**Data entries**
Start of Block

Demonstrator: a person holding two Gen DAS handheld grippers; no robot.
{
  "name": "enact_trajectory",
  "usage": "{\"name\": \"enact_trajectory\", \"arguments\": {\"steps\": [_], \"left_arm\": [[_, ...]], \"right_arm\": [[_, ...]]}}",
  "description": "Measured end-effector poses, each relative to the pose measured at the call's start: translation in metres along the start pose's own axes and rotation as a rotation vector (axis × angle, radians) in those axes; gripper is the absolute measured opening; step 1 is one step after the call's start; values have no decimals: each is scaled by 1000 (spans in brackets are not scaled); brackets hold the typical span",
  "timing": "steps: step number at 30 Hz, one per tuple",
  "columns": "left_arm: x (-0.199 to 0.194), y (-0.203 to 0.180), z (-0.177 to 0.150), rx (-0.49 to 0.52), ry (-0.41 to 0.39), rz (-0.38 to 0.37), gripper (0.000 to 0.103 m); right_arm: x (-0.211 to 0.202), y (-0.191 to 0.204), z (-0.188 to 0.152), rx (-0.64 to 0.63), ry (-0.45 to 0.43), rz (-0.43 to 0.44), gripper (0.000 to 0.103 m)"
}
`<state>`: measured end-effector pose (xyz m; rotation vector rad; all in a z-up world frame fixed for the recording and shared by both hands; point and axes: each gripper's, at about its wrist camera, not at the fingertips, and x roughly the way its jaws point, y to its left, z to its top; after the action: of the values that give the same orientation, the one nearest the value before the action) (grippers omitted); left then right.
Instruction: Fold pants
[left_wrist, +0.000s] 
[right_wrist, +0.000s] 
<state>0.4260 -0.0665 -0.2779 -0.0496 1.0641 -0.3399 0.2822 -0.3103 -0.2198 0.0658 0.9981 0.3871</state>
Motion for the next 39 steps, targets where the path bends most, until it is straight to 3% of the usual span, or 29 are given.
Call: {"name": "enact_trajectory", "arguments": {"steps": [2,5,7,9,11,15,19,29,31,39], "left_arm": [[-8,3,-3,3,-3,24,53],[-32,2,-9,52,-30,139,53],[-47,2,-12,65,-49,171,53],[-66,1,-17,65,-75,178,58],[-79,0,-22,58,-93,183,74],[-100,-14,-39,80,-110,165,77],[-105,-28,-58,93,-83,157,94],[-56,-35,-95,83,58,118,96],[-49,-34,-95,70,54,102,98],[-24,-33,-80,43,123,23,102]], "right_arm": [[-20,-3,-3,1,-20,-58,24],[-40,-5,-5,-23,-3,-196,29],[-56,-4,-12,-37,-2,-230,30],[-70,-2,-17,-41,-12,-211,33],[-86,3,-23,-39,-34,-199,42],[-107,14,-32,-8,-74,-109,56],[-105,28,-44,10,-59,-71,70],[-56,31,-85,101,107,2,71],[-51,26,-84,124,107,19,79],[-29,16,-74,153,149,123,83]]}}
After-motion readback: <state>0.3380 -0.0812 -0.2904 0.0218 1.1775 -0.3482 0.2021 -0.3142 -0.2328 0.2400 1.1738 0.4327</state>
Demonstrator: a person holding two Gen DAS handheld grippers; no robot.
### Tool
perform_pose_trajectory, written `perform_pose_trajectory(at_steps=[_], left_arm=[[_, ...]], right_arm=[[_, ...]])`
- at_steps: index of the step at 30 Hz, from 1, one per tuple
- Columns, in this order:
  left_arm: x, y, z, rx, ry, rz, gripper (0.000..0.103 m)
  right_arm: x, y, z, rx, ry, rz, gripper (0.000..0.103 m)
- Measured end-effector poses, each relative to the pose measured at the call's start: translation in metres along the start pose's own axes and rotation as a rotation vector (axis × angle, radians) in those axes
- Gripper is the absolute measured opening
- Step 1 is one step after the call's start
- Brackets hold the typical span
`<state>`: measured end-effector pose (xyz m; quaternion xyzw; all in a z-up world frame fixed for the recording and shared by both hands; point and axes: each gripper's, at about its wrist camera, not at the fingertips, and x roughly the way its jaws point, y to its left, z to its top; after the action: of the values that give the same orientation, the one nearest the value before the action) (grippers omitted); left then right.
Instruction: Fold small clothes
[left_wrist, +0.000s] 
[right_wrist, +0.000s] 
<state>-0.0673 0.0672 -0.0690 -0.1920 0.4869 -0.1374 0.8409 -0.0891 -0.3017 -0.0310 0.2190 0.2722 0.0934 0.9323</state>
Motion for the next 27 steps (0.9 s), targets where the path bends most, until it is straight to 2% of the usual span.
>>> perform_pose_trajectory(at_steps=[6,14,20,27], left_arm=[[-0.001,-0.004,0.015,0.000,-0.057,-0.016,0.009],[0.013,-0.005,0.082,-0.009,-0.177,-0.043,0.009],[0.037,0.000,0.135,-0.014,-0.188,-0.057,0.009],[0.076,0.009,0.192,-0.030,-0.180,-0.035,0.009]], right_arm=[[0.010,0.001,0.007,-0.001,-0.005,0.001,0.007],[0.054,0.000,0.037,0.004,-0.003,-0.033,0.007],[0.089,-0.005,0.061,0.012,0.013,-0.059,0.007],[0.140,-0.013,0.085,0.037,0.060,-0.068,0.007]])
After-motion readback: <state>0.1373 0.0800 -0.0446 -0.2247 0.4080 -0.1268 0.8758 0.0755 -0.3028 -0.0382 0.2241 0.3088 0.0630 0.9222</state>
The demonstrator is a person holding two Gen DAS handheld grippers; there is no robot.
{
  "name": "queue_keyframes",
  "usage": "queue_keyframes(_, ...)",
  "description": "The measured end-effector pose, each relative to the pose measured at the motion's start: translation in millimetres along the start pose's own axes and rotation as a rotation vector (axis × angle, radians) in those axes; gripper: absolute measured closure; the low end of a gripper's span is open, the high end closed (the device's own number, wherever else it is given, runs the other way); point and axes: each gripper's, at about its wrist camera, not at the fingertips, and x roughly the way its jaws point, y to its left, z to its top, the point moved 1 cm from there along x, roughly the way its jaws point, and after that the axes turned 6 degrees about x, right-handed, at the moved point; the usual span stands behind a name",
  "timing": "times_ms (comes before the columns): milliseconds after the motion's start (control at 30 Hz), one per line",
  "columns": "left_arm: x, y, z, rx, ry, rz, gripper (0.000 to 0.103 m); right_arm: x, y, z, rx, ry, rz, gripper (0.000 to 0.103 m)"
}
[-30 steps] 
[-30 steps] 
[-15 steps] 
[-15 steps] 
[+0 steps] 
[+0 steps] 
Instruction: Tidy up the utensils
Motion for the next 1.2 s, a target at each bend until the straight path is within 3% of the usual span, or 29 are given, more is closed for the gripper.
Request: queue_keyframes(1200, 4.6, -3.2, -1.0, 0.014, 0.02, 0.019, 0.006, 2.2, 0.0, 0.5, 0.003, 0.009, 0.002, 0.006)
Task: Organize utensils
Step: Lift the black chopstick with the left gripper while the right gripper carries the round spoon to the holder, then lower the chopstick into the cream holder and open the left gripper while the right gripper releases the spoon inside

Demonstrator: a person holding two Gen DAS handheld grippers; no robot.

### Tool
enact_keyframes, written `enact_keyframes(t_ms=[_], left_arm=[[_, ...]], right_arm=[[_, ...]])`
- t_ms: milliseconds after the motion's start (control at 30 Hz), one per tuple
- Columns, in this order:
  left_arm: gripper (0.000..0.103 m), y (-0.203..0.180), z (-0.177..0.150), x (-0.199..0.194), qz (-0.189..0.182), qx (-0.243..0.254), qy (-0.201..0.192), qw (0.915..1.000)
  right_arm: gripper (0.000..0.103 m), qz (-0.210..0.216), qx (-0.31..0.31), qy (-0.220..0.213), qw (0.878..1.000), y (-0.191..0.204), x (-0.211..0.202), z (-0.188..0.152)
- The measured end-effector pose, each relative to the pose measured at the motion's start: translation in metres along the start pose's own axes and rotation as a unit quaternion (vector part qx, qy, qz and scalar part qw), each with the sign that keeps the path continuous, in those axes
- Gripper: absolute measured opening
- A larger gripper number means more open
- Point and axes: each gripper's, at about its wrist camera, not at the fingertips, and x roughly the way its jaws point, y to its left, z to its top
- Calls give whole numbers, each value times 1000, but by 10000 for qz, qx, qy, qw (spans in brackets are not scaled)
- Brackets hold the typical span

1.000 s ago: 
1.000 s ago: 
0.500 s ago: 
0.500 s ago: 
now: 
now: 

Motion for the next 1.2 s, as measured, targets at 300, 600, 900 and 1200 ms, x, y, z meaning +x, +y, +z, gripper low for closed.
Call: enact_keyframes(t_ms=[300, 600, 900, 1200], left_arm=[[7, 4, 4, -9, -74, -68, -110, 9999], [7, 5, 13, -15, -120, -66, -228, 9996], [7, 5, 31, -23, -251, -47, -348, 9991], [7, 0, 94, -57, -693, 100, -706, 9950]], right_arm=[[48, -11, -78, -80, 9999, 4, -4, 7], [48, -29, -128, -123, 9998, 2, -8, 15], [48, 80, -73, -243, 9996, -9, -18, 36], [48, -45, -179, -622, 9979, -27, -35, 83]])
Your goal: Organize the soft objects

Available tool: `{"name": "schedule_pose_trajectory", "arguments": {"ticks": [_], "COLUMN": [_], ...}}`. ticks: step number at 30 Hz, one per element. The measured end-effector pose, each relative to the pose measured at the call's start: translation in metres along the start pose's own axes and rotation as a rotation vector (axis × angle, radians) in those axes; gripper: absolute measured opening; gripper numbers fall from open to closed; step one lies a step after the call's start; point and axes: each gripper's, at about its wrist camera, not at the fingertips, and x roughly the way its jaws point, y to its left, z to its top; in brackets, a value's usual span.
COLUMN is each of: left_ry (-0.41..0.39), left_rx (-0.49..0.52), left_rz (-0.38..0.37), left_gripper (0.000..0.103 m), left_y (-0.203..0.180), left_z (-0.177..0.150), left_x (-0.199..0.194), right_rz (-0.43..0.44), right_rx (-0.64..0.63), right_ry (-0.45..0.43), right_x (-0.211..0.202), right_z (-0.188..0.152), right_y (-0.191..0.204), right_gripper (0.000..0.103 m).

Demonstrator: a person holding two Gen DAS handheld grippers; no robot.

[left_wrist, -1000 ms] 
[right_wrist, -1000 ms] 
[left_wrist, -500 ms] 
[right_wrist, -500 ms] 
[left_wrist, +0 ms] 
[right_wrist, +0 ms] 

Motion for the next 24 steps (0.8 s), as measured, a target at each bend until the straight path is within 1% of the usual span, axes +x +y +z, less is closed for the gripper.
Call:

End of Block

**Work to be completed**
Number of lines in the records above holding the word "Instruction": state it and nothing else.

**Answer to this exercise**
3